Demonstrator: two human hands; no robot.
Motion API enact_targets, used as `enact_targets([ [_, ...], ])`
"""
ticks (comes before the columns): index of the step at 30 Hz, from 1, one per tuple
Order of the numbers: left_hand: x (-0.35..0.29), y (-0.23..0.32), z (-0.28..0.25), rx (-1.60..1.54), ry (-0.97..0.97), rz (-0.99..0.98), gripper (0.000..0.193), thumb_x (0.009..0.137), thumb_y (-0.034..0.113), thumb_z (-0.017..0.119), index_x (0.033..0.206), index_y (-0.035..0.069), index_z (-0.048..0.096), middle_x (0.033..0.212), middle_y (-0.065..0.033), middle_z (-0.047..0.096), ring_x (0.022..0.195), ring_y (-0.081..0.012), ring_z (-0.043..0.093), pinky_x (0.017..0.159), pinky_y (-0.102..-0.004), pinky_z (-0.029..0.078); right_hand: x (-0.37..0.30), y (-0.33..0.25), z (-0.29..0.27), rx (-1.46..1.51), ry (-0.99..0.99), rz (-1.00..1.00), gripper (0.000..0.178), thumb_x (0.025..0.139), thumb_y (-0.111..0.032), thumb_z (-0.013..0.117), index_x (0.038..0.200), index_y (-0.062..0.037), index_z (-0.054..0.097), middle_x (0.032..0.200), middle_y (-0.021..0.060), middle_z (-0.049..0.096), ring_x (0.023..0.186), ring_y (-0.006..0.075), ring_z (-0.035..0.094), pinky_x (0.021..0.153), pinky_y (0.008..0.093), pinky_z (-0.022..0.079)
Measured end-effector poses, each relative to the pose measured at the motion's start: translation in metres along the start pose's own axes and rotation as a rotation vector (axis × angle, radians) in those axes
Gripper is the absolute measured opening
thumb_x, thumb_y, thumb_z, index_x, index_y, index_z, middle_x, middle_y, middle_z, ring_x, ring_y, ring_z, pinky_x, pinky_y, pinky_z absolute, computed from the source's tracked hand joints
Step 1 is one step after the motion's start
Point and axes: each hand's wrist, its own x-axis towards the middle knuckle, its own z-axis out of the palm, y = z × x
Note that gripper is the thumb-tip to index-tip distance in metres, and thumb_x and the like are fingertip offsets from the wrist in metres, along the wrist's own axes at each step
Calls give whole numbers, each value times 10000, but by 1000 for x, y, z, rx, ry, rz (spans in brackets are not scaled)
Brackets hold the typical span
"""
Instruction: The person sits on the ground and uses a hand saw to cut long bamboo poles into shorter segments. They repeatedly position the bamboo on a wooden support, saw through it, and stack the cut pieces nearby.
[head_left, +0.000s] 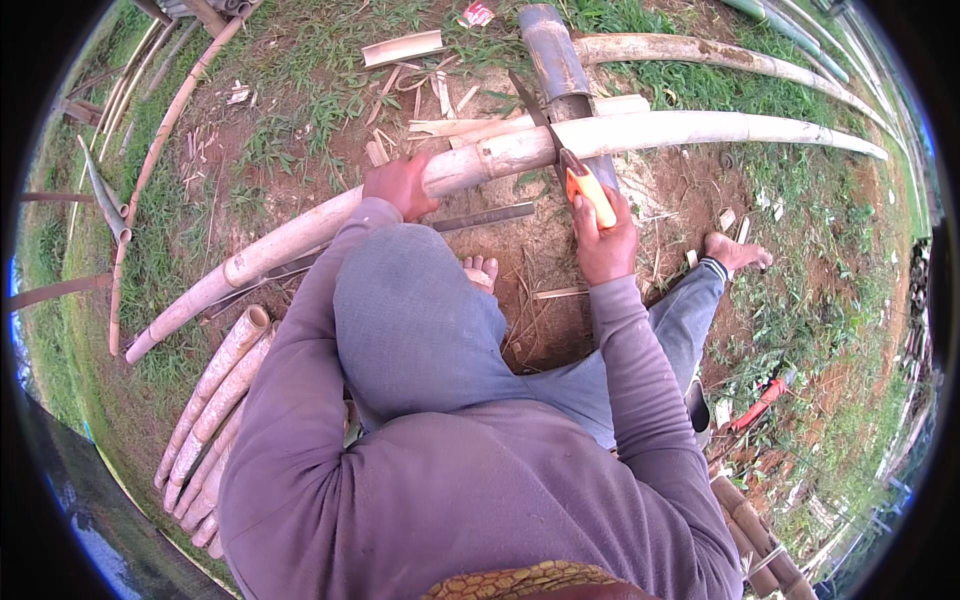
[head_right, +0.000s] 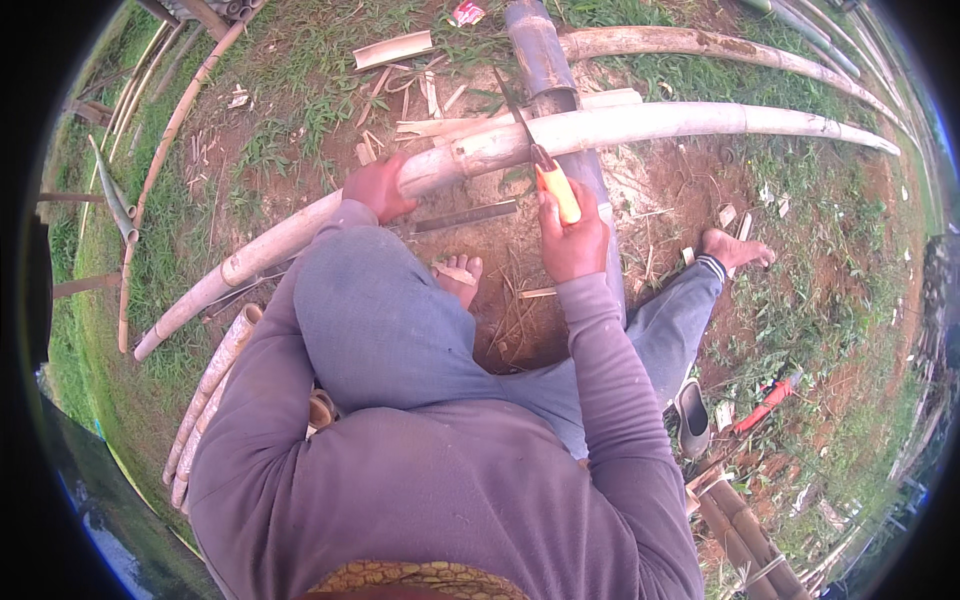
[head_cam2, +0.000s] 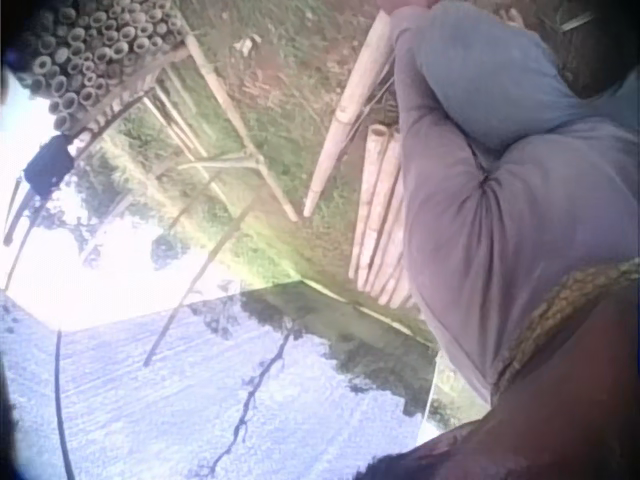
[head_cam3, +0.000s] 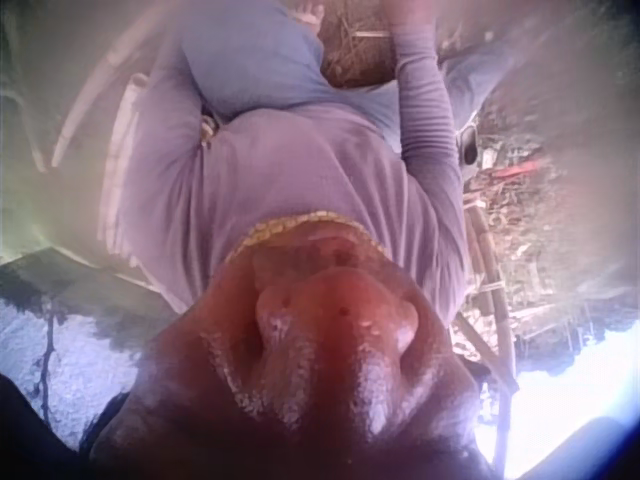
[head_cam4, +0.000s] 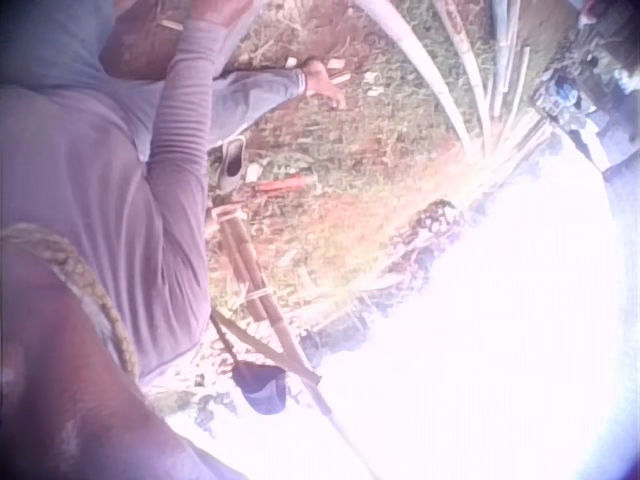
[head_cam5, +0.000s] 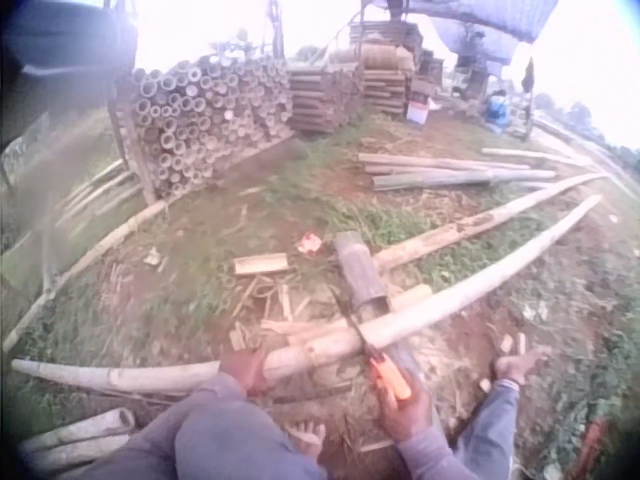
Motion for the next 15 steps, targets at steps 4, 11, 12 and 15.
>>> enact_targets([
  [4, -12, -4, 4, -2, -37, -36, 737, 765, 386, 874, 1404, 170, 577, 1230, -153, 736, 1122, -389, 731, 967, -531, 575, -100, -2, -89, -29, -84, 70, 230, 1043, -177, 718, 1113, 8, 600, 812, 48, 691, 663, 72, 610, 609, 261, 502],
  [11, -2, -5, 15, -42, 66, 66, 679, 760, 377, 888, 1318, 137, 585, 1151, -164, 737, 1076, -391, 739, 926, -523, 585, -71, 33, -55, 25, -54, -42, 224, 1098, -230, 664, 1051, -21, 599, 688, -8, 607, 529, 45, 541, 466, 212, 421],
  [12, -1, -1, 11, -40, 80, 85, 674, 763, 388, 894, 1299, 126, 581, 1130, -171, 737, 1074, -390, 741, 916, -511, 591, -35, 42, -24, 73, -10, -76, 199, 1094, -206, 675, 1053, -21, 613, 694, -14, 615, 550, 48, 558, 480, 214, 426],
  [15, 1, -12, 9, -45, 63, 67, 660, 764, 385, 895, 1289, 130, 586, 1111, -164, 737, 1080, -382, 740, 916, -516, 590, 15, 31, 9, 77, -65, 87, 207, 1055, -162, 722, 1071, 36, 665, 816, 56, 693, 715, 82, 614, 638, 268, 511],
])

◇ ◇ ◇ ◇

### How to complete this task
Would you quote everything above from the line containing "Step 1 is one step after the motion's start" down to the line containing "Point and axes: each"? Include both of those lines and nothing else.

### Response to the exercise
Step 1 is one step after the motion's start
Point and axes: each hand's wrist, its own x-axis towards the middle knuckle, its own z-axis out of the palm, y = z × x

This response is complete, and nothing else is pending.